- Abstract
- Motivation
- Goals
- Use Cases
- Design
- Behavior
- Summary of Changes needed
- Test Plan
- Graduation Criteria
- Production Readiness Review Questionnaire
- Implementation History
As a Kubernetes User, we should be able to specify both user id and group id for the containers running
inside a pod on a per Container basis, similar to how docker allows that using docker run options -u
,
-u, --user="" Username or UID (format: <name|uid>[:<group|gid>]) format
PodSecurityContext allows Kubernetes users to specify RunAsUser which can be overridden by RunAsUser in SecurityContext on a per Container basis. There is no equivalent field for specifying the primary Group of the running container.
Enterprise Kubernetes users want to run containers as non root. This means running containers with a non zero user id and non zero primary group id. This gives Enterprises, confidence that their customer code is running with least privilege and if it escapes the container boundary, will still cause least harm by decreasing the attack surface.

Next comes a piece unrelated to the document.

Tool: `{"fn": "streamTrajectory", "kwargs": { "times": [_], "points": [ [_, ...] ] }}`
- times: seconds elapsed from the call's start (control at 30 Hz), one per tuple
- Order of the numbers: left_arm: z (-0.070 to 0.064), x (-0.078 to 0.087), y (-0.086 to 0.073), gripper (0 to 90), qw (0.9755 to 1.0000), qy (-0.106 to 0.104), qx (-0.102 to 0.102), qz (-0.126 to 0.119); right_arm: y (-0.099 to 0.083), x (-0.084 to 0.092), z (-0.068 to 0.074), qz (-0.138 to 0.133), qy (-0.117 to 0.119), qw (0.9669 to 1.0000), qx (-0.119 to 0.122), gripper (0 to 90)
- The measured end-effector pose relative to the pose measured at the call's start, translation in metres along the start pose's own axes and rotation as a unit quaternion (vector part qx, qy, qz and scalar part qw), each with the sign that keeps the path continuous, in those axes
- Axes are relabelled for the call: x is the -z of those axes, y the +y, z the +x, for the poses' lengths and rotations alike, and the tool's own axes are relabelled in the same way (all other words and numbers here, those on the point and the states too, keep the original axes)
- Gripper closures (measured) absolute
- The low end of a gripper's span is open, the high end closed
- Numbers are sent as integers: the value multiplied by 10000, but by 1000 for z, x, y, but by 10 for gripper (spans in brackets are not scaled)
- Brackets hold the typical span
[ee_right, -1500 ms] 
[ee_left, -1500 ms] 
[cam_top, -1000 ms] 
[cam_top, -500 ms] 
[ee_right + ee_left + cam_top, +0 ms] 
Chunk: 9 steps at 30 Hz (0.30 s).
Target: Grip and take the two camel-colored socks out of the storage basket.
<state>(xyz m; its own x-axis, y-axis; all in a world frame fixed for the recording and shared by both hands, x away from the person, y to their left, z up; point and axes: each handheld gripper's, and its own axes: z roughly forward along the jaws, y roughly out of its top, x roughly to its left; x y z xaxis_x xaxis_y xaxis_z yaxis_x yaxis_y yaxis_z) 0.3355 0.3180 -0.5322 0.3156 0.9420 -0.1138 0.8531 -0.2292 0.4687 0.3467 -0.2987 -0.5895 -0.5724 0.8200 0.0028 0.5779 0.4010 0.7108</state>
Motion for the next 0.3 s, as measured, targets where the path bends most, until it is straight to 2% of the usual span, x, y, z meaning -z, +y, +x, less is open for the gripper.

Primary Group Id is the group id used when creating files and directories. It is also the default group
associated with a user, when he/she logins. All groups are defined in /etc/group
file and are created
with the groupadd
command. A Process/Container runs with uid/primary gid of the calling user. If no
primary group is specified for a user, 0(root) group is assumed. This means, any files/directories created
by a process running as user with no primary group associated with it, will be owned by group id 0(root).

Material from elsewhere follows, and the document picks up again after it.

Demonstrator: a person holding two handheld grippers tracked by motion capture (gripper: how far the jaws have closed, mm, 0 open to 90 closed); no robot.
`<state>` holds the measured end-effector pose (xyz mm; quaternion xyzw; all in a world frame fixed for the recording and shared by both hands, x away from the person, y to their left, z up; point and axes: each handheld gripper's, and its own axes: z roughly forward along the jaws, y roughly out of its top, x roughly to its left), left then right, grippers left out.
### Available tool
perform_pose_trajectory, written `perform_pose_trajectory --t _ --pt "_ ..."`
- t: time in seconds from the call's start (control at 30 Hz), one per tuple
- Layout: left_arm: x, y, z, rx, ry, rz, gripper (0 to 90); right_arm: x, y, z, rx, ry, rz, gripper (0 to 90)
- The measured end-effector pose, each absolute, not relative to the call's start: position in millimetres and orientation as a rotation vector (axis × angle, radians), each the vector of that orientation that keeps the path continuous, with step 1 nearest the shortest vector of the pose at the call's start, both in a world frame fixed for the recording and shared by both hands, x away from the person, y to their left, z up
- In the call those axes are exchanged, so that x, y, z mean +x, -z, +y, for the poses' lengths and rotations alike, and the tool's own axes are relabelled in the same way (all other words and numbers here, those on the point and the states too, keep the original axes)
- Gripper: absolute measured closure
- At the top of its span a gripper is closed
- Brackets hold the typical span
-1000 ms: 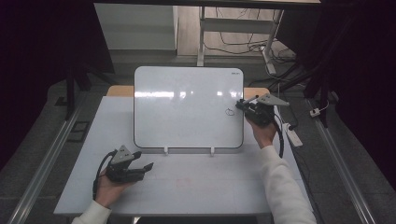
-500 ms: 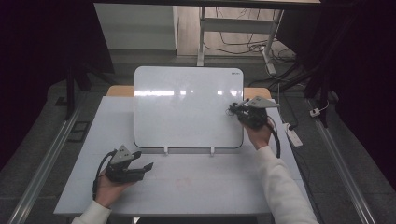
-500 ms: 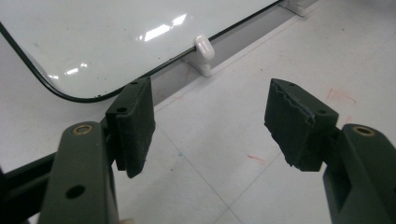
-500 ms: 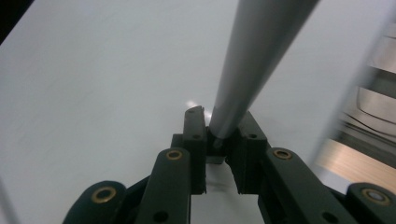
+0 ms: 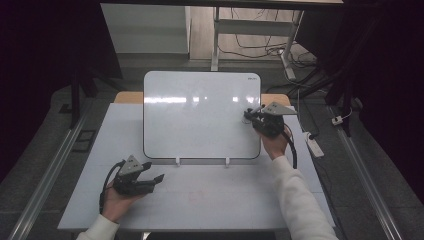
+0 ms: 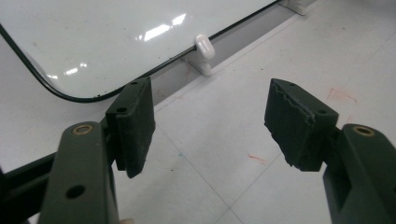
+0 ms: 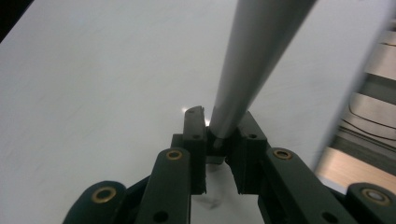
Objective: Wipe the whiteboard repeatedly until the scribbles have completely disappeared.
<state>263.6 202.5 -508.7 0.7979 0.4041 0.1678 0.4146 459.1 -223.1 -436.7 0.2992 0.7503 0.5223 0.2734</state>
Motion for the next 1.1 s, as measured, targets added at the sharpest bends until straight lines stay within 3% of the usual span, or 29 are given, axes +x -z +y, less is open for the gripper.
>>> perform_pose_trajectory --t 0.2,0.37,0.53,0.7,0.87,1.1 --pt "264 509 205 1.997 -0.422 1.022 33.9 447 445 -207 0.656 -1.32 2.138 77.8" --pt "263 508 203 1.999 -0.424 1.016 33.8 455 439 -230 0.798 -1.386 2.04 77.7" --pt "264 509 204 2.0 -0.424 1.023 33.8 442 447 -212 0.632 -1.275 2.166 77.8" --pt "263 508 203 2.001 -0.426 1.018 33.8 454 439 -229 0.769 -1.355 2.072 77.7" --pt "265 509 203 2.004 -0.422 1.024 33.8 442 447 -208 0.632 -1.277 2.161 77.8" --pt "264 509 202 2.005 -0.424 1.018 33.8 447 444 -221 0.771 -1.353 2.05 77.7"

- Provide the ability to specify the Primary Group id for a container inside a Pod
- Bring launching of containers using Kubernetes at par with Dockers by supporting the same features.
As a Kubernetes User, I should be able to control both user id and primary group id of containers launched using Kubernetes at runtime, so that i can run the container as non root with least possible privilege.
As a Kubernetes User, I should be able to control both user id and primary group id of containers launched using Kubernetes at runtime, so that i can override the user id and primary group id specified in the Dockerfile of the container image, without having to create a new Docker image.
Introduce a new API field in SecurityContext and PodSecurityContext called RunAsGroup
.
// SecurityContext holds security configuration that will be applied to a container.
// Some fields are present in both SecurityContext and PodSecurityContext. When both
// are set, the values in SecurityContext take precedence.
type SecurityContext struct {
//Other fields not shown for brevity
.....
// The UID to run the entrypoint of the container process.
// Defaults to user specified in image metadata if unspecified.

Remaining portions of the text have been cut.